Building a Bigger Here through Emotional Ownership

The concept of emotional ownership was developed as a way to analyze situations where a personal relation needs to be established in a creation process (e.g. a family establishing a business, an individual creating an artifact, a group developing an innovation). Take the case of passing on the ownership of family firms to the next generation: both the founding generation and the next generation need to be involved in developing a proactive exchange of ideas and fostering adaptability in the firm’s processes.

Some of my colleagues in Europe have begun to apply similar principles to the transfer of emotional ownership for teaching innovations from the original developer-users to a next generation of user-adapters, we need to find better ways to foster creative collaborations early in the design process, long-term emotional bindings with the results and a view of innovation as a dynamic process in networks of trusted colleagues. We will want to position innovations in teaching as the product of “us” as a professional community of teachers rather than coming from “them” as some external or foreign group.

Research on the take-up of innovative practices and exemplary resources supports this direction, e.g., the finding from studies in Britain on diffusion of open educational resources in that “impact on individual practice is most likely to be achieved within the dimension of social practice: networks of like-minded individuals who are receptive to ideas and suggestions from each other and ready to share”.
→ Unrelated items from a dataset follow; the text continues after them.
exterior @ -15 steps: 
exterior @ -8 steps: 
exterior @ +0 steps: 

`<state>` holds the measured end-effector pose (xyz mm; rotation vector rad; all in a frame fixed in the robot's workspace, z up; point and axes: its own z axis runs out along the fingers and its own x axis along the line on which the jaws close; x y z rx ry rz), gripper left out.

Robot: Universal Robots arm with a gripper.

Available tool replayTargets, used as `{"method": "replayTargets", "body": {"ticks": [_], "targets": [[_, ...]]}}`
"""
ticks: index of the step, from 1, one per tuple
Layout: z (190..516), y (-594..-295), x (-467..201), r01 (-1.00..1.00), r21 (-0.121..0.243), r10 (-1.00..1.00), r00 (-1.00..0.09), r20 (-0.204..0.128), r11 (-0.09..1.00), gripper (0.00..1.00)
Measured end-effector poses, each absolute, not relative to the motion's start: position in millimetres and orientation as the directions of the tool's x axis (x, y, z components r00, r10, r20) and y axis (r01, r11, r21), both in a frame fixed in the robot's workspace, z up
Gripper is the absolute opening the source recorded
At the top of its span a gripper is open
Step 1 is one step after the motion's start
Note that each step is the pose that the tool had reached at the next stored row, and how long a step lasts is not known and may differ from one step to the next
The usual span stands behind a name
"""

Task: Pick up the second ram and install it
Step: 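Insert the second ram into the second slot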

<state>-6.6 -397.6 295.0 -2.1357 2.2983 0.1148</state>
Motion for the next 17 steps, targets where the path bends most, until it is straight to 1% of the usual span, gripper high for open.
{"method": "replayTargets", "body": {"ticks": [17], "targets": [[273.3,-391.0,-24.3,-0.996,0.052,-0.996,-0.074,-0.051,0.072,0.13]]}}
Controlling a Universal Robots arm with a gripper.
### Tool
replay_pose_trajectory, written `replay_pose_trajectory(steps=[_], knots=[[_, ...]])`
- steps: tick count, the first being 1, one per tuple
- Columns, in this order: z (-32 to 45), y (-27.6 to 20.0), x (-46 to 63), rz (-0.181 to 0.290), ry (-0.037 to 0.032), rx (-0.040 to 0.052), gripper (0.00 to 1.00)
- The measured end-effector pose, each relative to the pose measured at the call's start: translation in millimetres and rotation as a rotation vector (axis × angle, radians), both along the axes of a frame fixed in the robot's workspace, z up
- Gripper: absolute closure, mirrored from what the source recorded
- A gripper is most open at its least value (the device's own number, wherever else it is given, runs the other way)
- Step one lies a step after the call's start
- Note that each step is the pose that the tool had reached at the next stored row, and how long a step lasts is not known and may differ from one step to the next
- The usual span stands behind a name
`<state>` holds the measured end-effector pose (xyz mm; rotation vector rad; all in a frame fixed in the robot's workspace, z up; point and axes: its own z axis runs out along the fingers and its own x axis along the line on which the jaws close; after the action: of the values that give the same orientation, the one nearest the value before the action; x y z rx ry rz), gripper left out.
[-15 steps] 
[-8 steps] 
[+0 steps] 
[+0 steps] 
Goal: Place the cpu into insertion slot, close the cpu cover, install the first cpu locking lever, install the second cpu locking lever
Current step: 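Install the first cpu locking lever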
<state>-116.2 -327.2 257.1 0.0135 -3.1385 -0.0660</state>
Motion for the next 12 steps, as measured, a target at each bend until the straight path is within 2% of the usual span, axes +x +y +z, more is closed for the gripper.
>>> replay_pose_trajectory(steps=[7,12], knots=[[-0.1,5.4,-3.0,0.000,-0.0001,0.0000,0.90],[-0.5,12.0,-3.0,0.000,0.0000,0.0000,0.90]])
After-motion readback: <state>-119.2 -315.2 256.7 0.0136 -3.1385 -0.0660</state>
This Bigger Here of a supportive professional teaching community has also been shown to contribute at several stages in the process of scaling up innovations beyond their originators ‒ starting with creating knowledge about and motivation to try innovations in teaching practice, and continuing into support for faculty during implementation and ongoing use. Recent U.S. studies in STEM education indicate that those last two stages may represent the most critical points in getting past not-invented-here.
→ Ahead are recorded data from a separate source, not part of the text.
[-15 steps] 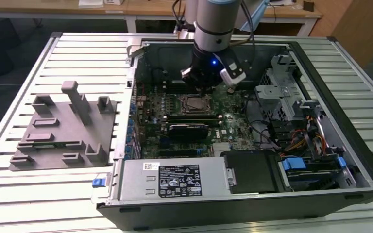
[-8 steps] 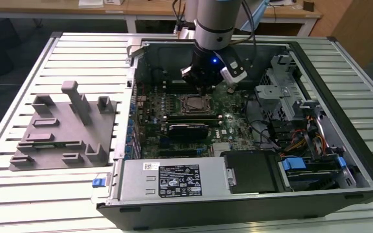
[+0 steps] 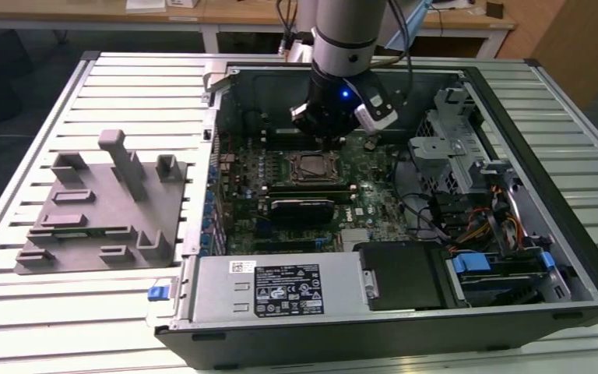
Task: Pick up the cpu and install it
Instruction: 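Install the second cpu locking lever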
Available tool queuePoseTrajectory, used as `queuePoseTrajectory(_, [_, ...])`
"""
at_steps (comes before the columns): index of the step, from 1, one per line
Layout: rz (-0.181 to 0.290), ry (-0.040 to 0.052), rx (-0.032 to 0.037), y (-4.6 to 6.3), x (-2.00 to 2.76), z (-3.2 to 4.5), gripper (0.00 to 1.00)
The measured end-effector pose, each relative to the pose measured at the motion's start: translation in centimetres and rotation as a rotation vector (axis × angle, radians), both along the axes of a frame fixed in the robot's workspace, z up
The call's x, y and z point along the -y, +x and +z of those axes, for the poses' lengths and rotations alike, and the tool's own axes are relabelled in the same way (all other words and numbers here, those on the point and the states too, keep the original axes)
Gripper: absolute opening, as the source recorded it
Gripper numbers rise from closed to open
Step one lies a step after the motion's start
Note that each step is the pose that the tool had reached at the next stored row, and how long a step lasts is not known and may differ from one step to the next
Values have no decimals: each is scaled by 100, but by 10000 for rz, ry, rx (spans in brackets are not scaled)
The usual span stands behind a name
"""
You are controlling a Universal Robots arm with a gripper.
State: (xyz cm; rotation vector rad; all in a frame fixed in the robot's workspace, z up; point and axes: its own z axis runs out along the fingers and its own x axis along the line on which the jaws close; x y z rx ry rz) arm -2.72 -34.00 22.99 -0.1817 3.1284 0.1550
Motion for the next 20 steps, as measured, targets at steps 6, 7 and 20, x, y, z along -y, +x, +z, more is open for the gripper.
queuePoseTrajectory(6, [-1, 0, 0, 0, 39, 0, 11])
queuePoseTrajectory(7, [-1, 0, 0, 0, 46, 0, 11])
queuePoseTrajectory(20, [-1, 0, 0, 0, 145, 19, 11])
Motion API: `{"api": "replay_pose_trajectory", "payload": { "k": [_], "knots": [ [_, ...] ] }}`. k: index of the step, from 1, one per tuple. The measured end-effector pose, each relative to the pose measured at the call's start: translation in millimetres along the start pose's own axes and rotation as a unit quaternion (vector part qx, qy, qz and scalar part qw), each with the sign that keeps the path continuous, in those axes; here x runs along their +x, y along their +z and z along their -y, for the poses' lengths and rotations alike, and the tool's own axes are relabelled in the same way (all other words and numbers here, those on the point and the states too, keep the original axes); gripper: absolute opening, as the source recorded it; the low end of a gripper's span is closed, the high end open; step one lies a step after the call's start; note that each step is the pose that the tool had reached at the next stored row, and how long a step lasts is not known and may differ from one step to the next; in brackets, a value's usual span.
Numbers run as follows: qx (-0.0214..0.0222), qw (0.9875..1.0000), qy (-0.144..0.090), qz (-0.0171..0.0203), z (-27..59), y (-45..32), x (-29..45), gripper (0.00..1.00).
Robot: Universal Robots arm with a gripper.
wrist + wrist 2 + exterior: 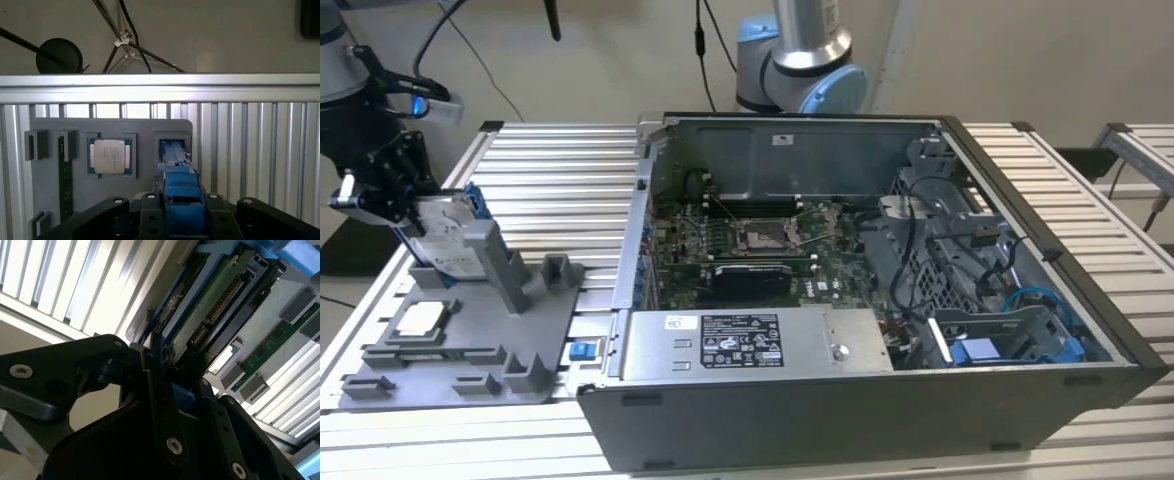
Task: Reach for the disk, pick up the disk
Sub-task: 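Pick up the disk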
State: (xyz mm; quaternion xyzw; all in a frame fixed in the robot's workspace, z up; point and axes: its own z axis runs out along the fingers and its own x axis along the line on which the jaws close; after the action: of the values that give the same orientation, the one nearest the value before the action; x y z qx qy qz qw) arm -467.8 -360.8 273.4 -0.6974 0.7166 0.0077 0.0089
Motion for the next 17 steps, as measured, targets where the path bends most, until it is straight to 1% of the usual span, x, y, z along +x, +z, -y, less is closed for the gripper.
{"api": "replay_pose_trajectory", "payload": {
  "k": [10,17],
  "knots": [
    [0.0000,1.0000,0.000,0.0000,0.0,-3.0,-0.1,0.00],
    [0.0000,1.0000,0.000,0.0000,0.1,-6.6,-0.1,0.00]
  ]
}}
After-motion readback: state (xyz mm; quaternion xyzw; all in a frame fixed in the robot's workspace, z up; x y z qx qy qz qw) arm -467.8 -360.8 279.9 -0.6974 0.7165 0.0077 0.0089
One of the challenges for scaling up innovations in teaching and learning is the strongly localized nature of the personal networks that faculty draw on for ideas about teaching and learning, with “little evidence of personal networks extending beyond immediate (face-to-face) contacts”. There are exceptions, of course, especially where discipline associations foster a thriving community of individual teacher-researchers (e.g., several links above point to work in the Physics Education Research community). But by and large the situation is much the same now as reported in a 2007 study of diffusion of the iCampus projects beyond the originators at MIT:

…faculty members who do the same research usually attend the same meetings and read the same authoritative journals; they are trained and rewarded to attend to advances in their fields. But for typical teaching improvements in the disciplines, many innovators and potential adopters don’t have a professional association where they could easily learn about innovations for the courses they teach. Or, if there is such an association, they don’t have the time, money or incentive to participate in the content-specific, teaching-related activities.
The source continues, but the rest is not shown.